= WHAT NEEDS TO BE DONE =
Copy out all lines from the entries below in which "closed" occurs.

= ENTRIES SHOWN =
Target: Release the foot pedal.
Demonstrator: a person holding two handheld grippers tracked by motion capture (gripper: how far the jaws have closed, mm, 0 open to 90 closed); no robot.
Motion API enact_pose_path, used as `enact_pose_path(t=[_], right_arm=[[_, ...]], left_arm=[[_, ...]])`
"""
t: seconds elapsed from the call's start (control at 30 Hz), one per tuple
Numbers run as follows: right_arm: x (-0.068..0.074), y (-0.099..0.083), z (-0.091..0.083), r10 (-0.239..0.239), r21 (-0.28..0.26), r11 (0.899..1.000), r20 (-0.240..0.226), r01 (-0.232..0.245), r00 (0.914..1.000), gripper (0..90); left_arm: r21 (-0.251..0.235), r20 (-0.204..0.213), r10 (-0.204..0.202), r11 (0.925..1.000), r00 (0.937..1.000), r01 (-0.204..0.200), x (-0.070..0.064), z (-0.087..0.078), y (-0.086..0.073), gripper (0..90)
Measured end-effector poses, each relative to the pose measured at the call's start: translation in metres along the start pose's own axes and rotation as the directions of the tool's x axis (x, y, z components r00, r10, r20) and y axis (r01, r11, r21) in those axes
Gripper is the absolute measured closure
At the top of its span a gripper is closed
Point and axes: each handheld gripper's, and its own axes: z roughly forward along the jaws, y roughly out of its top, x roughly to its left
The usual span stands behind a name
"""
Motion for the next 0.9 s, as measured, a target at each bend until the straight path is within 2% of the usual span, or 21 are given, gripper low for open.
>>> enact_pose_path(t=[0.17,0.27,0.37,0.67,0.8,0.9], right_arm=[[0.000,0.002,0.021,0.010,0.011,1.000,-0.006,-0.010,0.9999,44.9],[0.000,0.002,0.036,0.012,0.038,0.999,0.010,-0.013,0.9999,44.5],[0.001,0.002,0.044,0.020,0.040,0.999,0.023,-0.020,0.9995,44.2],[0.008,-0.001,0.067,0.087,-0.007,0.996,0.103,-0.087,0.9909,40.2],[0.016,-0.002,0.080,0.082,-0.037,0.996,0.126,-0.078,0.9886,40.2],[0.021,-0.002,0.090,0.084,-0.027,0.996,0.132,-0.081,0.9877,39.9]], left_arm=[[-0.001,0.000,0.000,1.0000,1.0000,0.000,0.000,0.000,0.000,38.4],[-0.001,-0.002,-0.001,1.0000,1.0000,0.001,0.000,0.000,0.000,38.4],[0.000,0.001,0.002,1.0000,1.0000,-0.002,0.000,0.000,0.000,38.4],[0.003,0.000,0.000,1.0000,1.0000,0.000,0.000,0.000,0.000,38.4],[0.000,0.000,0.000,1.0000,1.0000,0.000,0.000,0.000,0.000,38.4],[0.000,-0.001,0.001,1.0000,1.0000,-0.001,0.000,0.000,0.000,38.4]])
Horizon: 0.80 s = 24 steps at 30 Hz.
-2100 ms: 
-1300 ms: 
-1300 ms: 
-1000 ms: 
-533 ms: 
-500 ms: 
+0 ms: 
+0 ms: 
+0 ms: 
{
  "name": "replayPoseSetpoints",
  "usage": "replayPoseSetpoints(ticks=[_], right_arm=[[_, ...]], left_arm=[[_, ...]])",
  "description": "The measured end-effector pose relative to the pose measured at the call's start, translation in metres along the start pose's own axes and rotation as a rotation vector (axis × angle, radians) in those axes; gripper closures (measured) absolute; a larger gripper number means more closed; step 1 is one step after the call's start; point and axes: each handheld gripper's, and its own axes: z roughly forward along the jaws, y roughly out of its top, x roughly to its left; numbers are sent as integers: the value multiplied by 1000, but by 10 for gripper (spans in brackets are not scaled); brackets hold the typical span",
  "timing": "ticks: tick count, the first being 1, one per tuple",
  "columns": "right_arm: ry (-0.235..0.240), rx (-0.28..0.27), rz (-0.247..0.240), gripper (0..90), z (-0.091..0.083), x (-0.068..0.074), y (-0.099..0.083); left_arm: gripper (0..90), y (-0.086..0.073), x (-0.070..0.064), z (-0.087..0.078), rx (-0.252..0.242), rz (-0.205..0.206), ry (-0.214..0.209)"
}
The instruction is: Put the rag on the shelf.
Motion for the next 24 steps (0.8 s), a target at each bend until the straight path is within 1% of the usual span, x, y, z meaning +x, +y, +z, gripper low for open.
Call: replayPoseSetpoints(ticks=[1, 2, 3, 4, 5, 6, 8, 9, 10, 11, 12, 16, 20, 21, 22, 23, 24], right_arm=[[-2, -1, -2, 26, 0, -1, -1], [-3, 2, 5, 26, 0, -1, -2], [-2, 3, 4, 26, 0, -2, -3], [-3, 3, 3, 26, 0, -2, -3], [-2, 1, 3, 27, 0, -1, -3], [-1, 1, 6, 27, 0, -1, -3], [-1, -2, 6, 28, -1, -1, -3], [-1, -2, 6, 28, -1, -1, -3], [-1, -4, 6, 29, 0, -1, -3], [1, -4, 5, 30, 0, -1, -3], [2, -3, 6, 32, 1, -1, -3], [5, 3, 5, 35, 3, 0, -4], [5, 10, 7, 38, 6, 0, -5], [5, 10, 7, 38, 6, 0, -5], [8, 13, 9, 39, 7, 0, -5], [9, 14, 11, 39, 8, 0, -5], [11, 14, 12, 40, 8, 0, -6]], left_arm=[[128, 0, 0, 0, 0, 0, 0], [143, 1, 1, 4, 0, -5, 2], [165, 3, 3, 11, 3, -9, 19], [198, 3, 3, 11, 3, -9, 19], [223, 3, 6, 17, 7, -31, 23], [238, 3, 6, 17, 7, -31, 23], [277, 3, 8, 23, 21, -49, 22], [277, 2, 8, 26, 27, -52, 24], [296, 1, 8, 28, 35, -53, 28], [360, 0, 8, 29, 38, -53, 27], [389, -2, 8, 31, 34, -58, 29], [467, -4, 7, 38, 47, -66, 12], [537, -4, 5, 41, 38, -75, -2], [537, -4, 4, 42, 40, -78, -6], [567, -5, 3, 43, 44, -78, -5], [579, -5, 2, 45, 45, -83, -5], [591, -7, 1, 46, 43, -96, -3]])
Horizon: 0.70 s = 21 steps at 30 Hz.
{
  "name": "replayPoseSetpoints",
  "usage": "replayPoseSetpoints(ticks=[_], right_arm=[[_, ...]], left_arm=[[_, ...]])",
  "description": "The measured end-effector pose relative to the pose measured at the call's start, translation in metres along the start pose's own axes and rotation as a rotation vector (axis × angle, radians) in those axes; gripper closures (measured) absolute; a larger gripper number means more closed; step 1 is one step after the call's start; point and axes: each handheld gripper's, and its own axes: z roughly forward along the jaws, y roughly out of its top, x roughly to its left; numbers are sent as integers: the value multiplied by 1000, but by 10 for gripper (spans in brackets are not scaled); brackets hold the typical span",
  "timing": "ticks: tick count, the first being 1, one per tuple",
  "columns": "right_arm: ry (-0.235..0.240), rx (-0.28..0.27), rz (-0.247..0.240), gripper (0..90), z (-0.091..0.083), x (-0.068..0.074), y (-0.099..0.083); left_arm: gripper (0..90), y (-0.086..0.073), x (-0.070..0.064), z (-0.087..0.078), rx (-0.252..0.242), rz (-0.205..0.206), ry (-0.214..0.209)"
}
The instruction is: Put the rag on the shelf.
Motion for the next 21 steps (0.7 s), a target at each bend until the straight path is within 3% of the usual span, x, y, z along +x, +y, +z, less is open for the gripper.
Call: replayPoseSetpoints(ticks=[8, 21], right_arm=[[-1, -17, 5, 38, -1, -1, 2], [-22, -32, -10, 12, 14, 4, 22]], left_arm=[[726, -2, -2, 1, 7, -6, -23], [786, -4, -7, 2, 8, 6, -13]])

= RESPONSE =
Demonstrator: a person holding two handheld grippers tracked by motion capture (gripper: how far the jaws have closed, mm, 0 open to 90 closed); no robot.
At the top of its span a gripper is closed
  "description": "The measured end-effector pose relative to the pose measured at the call's start, translation in metres along the start pose's own axes and rotation as a rotation vector (axis × angle, radians) in those axes; gripper closures (measured) absolute; a larger gripper number means more closed; step 1 is one step after the call's start; point and axes: each handheld gripper's, and its own axes: z roughly forward along the jaws, y roughly out of its top, x roughly to its left; numbers are sent as integers: the value multiplied by 1000, but by 10 for gripper (spans in brackets are not scaled); brackets hold the typical span",
  "description": "The measured end-effector pose relative to the pose measured at the call's start, translation in metres along the start pose's own axes and rotation as a rotation vector (axis × angle, radians) in those axes; gripper closures (measured) absolute; a larger gripper number means more closed; step 1 is one step after the call's start; point and axes: each handheld gripper's, and its own axes: z roughly forward along the jaws, y roughly out of its top, x roughly to its left; numbers are sent as integers: the value multiplied by 1000, but by 10 for gripper (spans in brackets are not scaled); brackets hold the typical span",

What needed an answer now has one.